Alive and Well
You will surely forget your trouble, recalling it only as waters gone by. Life will be brighter than noonday, and darkness will become like morning. —Job11:16–17 (niv)
I wake at six, same as usual. Wake up snarling Son One, same as usual, to get ready for Boring Old School, same as usual. Do not, this morning, wake up Son Two. This is not usual.
Son Two, who is a roaring, vulgar, growling, rude, selfish, disrespectful pain to wake up on school mornings, had his heart architecture rearranged yesterday, and today he gets to sleep in, all day, no school, by direct command of his surgeon.
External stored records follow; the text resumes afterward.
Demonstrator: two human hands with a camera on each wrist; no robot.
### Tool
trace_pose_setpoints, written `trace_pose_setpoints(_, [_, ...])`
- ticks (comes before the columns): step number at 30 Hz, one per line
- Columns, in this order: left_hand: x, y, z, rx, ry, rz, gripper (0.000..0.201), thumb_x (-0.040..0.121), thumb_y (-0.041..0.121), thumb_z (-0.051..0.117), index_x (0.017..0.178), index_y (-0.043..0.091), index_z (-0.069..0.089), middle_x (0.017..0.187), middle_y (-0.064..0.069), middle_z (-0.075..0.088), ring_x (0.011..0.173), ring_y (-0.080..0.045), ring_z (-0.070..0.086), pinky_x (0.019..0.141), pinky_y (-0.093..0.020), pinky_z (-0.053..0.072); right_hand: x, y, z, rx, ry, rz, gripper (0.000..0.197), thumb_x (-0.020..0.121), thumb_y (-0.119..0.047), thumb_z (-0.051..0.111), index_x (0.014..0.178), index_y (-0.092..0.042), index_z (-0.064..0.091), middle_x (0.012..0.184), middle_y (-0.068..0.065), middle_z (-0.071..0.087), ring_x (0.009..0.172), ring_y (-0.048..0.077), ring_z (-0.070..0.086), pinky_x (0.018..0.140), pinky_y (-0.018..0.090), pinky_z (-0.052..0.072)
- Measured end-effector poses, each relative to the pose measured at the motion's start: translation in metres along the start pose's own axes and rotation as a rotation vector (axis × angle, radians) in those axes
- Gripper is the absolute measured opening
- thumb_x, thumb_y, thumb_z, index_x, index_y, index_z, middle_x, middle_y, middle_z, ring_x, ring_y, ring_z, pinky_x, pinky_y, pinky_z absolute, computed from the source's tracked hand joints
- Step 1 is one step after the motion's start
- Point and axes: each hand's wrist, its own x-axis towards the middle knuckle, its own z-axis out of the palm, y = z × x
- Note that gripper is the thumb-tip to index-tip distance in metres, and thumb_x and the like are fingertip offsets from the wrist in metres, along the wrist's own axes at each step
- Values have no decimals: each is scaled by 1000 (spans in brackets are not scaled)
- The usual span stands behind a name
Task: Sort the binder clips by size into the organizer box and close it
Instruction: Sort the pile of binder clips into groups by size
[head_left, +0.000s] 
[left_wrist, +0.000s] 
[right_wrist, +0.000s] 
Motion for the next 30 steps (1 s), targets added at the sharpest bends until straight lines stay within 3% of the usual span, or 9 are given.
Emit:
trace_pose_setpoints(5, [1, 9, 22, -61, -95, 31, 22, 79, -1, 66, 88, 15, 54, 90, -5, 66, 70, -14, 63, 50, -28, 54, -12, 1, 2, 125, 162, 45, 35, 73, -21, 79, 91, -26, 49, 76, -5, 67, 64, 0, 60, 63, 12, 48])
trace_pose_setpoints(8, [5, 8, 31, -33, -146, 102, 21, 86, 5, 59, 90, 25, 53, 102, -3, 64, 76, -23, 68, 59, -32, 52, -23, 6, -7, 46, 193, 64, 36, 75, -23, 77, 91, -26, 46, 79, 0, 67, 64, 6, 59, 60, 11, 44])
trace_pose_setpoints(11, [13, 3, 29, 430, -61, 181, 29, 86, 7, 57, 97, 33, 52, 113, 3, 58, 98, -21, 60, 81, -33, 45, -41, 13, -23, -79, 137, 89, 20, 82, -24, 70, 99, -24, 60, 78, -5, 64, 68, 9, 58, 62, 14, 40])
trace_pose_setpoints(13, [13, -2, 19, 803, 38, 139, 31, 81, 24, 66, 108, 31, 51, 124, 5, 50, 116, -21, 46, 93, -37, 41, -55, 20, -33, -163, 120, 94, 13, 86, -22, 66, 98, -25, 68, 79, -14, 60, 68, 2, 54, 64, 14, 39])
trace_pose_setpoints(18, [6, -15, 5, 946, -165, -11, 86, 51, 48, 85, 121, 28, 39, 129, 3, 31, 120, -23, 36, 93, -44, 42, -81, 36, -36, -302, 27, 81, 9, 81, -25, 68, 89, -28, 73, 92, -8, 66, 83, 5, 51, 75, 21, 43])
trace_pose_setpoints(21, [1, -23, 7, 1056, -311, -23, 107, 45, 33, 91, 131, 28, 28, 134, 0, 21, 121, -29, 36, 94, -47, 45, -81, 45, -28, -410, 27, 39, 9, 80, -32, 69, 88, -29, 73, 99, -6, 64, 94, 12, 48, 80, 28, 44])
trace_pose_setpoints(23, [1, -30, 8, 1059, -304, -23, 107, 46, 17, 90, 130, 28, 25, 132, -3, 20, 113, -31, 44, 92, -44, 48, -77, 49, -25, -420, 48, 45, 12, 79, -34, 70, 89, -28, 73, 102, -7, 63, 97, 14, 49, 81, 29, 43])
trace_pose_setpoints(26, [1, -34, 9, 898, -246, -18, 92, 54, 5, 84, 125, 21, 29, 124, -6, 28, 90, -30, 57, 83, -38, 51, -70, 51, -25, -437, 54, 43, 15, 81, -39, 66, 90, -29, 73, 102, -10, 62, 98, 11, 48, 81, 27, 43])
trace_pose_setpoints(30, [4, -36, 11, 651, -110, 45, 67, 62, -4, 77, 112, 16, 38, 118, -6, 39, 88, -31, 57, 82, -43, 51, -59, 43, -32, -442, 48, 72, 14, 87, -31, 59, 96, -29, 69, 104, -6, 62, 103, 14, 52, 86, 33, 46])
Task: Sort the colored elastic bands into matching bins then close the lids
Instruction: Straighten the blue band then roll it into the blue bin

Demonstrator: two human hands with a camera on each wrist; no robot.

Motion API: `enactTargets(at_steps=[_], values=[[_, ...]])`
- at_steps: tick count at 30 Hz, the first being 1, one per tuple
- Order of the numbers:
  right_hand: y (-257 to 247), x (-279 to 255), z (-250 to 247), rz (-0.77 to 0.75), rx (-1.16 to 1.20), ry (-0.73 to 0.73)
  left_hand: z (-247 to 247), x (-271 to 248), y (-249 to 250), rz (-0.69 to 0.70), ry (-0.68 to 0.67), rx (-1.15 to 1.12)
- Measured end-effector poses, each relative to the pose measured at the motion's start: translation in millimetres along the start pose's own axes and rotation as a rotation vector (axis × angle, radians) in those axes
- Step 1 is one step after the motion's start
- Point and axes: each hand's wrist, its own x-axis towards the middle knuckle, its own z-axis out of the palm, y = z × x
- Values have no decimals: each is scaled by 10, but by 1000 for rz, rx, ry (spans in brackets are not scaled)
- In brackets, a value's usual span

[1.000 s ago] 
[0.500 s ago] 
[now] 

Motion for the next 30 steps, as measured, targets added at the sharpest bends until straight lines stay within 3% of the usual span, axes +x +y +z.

The surgeon spent two hours poking around our son’s heart, and he made some adjustments, and closed off two new tiny curling veins, and told me afterward, cheerfully, that Son Two did swimmingly and should be good to go for another five years.
I stand in the kitchen weeping into the coffee beans because my son didn’t die on the surgery table, and my son didn’t die last night when his mom tucked him in tight along the sides like she did when he was a fat smiling baby. When I look in on him this morning, he is snoring like a sea lion with a sinus condition, which means he still isn’t dead, and he could so easily be dead, and he isn’t.
I dry the coffee beans with a dish towel and make the coffee, and my lovely bride osmoses into the kitchen with that effortless grace like she weighs zero pounds and is made of grinning and light. We embrace, and there is nothing to say that comes anywhere close to the words you would need to have in order to say our second son isn’t dead, and he could so easily be, and he isn’t.